The Web Sri Lanka In Focus

Monday 28 January 2008

JVP rejects solution based on Indian model

by Shamindra Ferdinando

The JVP yesterday rejected APRC (All Party Representative Committee) call for a series of measures to achieve maximum and effective devolution of powers to the provinces in the short term.

JVP leader Somawansa Amarasinghe said that Minister Tissa Vitarana’s so called APRC was no APRC at all. How could they categorise it as an all party committee when the JVP and the UNP weren’t represented. The Tamil National Alliance (TNA) which recognised the LTTE as the sole representatives of the Tamil speaking people, too, boycotted the committee.
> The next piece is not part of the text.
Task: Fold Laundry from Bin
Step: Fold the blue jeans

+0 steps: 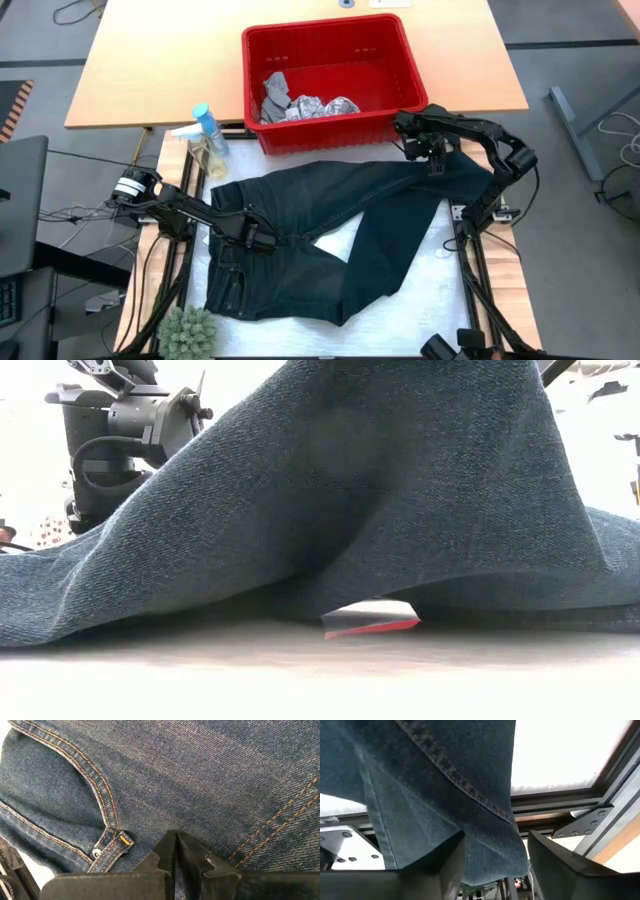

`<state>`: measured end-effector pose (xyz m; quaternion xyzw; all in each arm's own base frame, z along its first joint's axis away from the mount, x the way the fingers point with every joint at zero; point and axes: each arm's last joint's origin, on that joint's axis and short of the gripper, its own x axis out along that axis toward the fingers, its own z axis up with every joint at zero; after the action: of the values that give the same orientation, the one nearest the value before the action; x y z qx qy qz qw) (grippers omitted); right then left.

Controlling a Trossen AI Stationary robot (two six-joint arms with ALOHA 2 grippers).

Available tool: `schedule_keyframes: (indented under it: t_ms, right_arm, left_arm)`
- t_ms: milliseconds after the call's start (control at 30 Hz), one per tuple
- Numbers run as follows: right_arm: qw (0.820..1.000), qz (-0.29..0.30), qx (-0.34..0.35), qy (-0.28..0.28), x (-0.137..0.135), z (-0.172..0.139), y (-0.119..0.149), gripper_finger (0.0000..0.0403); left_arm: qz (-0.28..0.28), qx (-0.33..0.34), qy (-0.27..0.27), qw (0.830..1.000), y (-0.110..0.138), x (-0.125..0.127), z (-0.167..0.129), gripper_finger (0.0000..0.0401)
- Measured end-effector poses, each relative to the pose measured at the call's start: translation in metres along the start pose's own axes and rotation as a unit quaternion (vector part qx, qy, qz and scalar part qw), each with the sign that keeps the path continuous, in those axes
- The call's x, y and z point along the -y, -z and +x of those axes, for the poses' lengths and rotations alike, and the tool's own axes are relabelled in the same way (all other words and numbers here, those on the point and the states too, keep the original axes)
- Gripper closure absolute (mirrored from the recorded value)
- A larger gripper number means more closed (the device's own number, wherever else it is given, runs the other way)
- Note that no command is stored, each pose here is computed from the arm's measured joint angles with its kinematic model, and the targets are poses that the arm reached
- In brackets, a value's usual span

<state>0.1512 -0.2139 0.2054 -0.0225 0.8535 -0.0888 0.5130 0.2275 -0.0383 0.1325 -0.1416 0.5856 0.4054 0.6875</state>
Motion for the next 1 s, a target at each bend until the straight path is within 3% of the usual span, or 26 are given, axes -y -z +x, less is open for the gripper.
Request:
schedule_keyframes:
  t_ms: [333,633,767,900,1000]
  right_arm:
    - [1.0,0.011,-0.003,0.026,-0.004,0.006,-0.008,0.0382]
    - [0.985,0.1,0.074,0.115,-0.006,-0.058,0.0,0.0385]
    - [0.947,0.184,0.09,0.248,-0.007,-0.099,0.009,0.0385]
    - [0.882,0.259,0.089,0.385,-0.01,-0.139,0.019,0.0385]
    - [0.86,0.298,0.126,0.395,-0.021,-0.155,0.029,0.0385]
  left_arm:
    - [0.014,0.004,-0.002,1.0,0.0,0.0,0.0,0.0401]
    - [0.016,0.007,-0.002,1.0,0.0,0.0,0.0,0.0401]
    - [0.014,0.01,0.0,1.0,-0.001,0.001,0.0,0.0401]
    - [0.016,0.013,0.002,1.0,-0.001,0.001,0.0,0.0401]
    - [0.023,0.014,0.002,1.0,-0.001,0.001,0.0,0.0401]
Addressing the press at Savsiripaya auditorium, Amarasinghe asserted that except the SLFP, other parties which endorsed the proposals were in fact no political parties. They were ‘three wheeler’ parties and their endorsement wouldn’t mean a thing, he said.

Severely criticising President Mahinda Rajapaksa’s approach to solve the national problem, the JVP leader accused the government of reviving the long dead Indo-Lanka Accord of July 1987. He urged the government not to revive the accord forced on President JR Jayewardene by India at gunpoint as it would never facilitate a negotiated settlement. The president had conveniently forgotten the tough stand taken against the Indo-Lanka Accord by the SLFP, he said. The UNP killed 140 civilians who marched on Colombo against the Accord, the JVP Chief said, emphasising that the need to destroy the LTTE before tackling political issues.

"In our road map for durable peace, the annihilation of the LTTE comes first," he said. Along with that, the restoration of democracy, compensation to victims of violence irrespective of their ethnicity and eradication of the ‘separatist movement’ would be necessary, he said. This could be followed by elections to provincial councils and local bodies, he said, while emphasising the importance of a countrywide census after the annihilation of the LTTE.

Vitarana said that their recently unveiled proposals would be followed by a set of proposals that would be the basis for a solution to the national problem. "After, 63 sittings, over a period of 1 1/2 years, the consensus document is being finalised and it should be possible to hand it over to the President in the very near future. The outcome would be a basis for appropriate constitutional arrangements. Their implementation would of course require amendment of the present Constitution, and in respect of some Articles, approval by the people at a referendum. This would of course take time, once a favourable climate is established"

Amarasinghe strongly rejected the move to establish an Interim Council for the Northern Province in terms of the Constitution. This would cause chaos, he said adding that the JVP was totally in disagreement with the assertion that the Interim Council should reflect the ethnic character of a particular province, in this case the Northern Province.

In short, the JVP would accept the implementation of the 13th Amendment to the Constitition, he said. Vitarana called for maximum devolution of powers to the provinces under the 13th Amendment. Amarasinghe said that the implementation of the amendment in respect of legislative, executive and administrative powers, overcoming existing shortcomings would be detrimental to the national interest and the JVP would do everything possible to thwart the move.

Responding to a query raised by The Island, Amarasinghe said that the JVP’s armed struggle against the State and that of the LTTE couldn’t be compared. The JVP was a democratic party and it never resorted to any illegal activity before the then UNP administration of JR Jayewardene proscribed the party, he said. Applauding the security forces, which twice put down JVP inspired armed campaigns, the JVP leader expressed satisfaction over the status of the ongoing action against the LTTE. He also launched a scathing attack on UN High Commissioner for Human Rights Loise Arbour for being biased towards the LTTE. He emphasised that their protests directed against Ms Arbour shouldn’t be construed as anti-UN.

Briefly discussing the humanitarian disaster in US occupied Iraq, Amarasinghe challenged Arbour to criticise the US led allied action there. She was silent on the situation in Iraq, he said.

The JVP would oppose any effort on the part of the UN to bring Sri Lankan security forces before international court for human rights violations.